Immediately on his liberation it may reasonably be supposed that he fulfilled the intention which he had lately expressed (Philemon 1:22, and Philippians 2:24), of traveling eastward through Macedonia, and seeking the churches of Asia Minor, some of which, as yet, had not seen his face in the flesh.

We have already learnt, from the Epistle to the Colossians, how much Paul's influence and authority were required among those Asiatic Churches. We must suppose him, therefore, to have gone from Rome by the usual route, crossing the Adriatic from Brundusium to Apollonia, or Dyrrhachium, and proceeding by the great Egnatian road through Macedonia; and we can imagine the joy wherewith he was welcomed by his beloved children at Philippi, when he thus gratified the expectation which he had encouraged them to form.

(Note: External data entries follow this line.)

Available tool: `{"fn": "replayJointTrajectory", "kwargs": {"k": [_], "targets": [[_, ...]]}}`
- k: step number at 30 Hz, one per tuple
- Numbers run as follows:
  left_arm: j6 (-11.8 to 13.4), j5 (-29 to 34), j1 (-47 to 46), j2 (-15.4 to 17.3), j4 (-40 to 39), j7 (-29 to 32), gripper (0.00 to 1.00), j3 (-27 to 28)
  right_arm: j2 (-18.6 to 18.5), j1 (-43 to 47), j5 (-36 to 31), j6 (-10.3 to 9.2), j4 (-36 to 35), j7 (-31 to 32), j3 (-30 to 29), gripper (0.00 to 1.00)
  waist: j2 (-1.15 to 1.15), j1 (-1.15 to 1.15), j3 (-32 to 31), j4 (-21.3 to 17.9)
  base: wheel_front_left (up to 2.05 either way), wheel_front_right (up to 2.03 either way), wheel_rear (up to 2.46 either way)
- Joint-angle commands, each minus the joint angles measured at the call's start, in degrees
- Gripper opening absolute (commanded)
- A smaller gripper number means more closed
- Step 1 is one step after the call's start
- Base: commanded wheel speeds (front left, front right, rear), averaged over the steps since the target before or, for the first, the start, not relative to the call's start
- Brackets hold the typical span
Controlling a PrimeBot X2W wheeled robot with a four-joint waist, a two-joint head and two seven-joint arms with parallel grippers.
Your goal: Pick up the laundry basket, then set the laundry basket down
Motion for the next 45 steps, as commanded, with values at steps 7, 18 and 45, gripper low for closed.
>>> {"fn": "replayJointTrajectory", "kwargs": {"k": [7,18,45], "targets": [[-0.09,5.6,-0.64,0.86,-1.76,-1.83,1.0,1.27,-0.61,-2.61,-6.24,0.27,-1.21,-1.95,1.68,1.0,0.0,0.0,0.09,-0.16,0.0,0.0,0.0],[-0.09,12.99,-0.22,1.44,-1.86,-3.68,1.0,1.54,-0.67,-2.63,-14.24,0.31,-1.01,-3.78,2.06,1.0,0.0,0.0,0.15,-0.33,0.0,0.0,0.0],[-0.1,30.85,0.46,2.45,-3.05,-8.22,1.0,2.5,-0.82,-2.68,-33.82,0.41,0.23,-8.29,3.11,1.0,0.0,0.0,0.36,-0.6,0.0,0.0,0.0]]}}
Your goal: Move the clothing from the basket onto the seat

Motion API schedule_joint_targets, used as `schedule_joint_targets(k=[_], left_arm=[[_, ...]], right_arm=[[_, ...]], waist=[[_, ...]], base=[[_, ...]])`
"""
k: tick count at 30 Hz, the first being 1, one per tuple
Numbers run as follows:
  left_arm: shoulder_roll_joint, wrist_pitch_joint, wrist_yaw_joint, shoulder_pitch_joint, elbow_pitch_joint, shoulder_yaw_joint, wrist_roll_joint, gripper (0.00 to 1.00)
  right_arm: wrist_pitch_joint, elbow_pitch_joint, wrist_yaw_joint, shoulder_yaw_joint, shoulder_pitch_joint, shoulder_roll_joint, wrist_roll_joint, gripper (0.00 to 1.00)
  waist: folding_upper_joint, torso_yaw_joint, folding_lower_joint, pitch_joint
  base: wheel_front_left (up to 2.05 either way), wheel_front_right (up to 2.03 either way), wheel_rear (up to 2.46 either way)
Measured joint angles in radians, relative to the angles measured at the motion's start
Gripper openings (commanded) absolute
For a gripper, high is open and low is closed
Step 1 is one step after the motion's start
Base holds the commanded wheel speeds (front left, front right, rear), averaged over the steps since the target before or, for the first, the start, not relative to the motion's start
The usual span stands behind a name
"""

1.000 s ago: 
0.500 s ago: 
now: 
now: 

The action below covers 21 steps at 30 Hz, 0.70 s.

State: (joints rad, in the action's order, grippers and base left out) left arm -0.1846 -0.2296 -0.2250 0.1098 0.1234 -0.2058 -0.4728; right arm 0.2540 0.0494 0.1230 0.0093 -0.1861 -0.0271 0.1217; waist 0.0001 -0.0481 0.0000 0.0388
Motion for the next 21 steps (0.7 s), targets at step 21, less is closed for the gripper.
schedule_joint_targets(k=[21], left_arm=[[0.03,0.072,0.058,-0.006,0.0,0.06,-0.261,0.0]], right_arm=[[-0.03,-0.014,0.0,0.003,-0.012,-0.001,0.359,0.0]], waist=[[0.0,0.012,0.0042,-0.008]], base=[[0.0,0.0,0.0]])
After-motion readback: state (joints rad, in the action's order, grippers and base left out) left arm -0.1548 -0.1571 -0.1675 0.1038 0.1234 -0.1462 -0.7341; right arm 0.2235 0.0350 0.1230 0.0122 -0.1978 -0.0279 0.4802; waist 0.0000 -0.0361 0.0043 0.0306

There is no reason to suppose, however, that Paul lingered in Macedonia. It is more likely that he hastened on to Ephesus, and made that city once more his center of operations. If he effected his purpose, (See Philemon 1:22) he now for the first time visited Colossae, Laodicea, and other churches in that region.


Journey to Spain

Having accomplished the objects of his visit to Asia Minor, he was at length enabled (perhaps in the year following that of his liberation) to undertake his long-meditated journey to Spain. By what route he went, we know not; he may either have traveled by way of Rome, which had been his original intention, or more probably, avoiding the dangers which at this period (in the height of the Neronian persecution) would have beset him there, he may have gone by sea. There was constant commercial intercourse between the East and Massilia (the modern Marseilles); and Massilia was in daily communication with the Peninsula.

The apostle Paul, soon after we find that he had been in Crete (which seems to imply that, on his way thither, he had passed through Ephesus), and was now again on his way westwards.

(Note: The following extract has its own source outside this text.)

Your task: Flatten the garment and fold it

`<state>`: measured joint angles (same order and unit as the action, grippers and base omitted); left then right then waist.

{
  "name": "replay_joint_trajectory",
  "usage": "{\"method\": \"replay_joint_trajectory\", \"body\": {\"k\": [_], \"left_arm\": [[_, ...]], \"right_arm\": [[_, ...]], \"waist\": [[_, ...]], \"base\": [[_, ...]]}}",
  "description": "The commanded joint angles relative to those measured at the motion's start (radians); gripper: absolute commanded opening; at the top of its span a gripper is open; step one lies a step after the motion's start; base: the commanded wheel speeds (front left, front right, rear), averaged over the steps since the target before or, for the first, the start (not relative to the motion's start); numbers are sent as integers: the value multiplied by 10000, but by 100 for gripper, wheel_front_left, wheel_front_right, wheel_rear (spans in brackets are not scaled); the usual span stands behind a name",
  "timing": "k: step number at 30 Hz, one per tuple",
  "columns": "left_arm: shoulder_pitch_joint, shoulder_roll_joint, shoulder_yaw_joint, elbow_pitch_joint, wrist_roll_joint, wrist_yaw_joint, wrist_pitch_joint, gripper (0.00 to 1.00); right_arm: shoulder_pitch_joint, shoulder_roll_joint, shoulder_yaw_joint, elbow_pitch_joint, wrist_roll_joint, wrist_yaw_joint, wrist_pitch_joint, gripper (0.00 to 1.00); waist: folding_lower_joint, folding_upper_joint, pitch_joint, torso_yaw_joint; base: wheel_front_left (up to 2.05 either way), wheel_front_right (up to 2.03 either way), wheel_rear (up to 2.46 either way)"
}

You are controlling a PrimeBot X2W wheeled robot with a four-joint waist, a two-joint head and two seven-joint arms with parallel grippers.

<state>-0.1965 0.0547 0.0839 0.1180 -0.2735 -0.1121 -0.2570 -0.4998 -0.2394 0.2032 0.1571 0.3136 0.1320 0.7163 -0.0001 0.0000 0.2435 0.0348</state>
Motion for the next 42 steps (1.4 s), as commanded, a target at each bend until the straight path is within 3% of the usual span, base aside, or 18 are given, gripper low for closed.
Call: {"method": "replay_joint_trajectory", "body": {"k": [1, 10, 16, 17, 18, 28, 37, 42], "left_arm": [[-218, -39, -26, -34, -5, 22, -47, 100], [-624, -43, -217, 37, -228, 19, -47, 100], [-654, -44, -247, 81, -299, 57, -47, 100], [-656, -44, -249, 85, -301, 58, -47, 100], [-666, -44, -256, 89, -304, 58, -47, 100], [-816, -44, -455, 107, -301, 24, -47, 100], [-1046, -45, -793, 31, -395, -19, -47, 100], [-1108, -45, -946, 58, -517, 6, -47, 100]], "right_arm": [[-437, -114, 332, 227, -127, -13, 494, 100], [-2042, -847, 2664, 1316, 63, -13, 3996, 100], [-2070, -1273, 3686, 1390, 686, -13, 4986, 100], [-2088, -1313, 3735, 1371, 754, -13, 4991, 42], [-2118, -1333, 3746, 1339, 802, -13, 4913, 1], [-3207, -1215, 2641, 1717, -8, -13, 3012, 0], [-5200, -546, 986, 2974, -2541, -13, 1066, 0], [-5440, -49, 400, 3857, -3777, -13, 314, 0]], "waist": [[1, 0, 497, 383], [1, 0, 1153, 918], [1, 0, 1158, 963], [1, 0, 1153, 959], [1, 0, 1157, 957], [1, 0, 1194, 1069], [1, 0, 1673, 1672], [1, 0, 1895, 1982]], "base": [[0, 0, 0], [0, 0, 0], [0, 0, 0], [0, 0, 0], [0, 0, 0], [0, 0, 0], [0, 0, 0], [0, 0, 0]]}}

Shortly after leaving Crete, Apostle Paul sent a letter to Titus, the outline of which would equally serve for that of the preceding Epistle. But Apostle Paul's letter to Titus seems to have been still further called for, to meet some strong opposition which that disciple had encountered while attempting to carry out his master's directions. This may be inferred from the very severe remarks against the Cretans which occur in the Epistle, and from the statement, at its commencement, that the very object which its writer had in view, in leaving Titus in Crete, was that he might appoint Presbyters in the Cretan Churches; an indication that his claim to exercise this authority had been disputed.

We see from the letter to Titus that Titus desired to join Apostle Paul at Nicopolis, where the Apostle designed to winter. It seems most probable, however, that Apostle Paul was not permitted to spend the whole of this winter in security at Nicopolis.

In this melancholy journey he had but few friends to cheer him. Titus had reached Nicopolis, in obedience to his summons; and there were others also, it would seem, in attendance on him; but they were scattered by the terror of his arrest.

Demas forsook him, "for love of this present world," (2Timothy 4:10) and departed to Thessalonians; Crescens went to Galatia on the same occasion. We are unwilling to suppose that Titus could have yielded to such unworthy fears, and may be allowed to hope that his journey to the neighboring Dalmatia was undertaken by the desire of Apostle Paul. Luke, (2Timothy 4:11) at any rate, remained faithful, accompanied his master once more over the wintry sea, and shared the dangers of his imprisonment at Rome.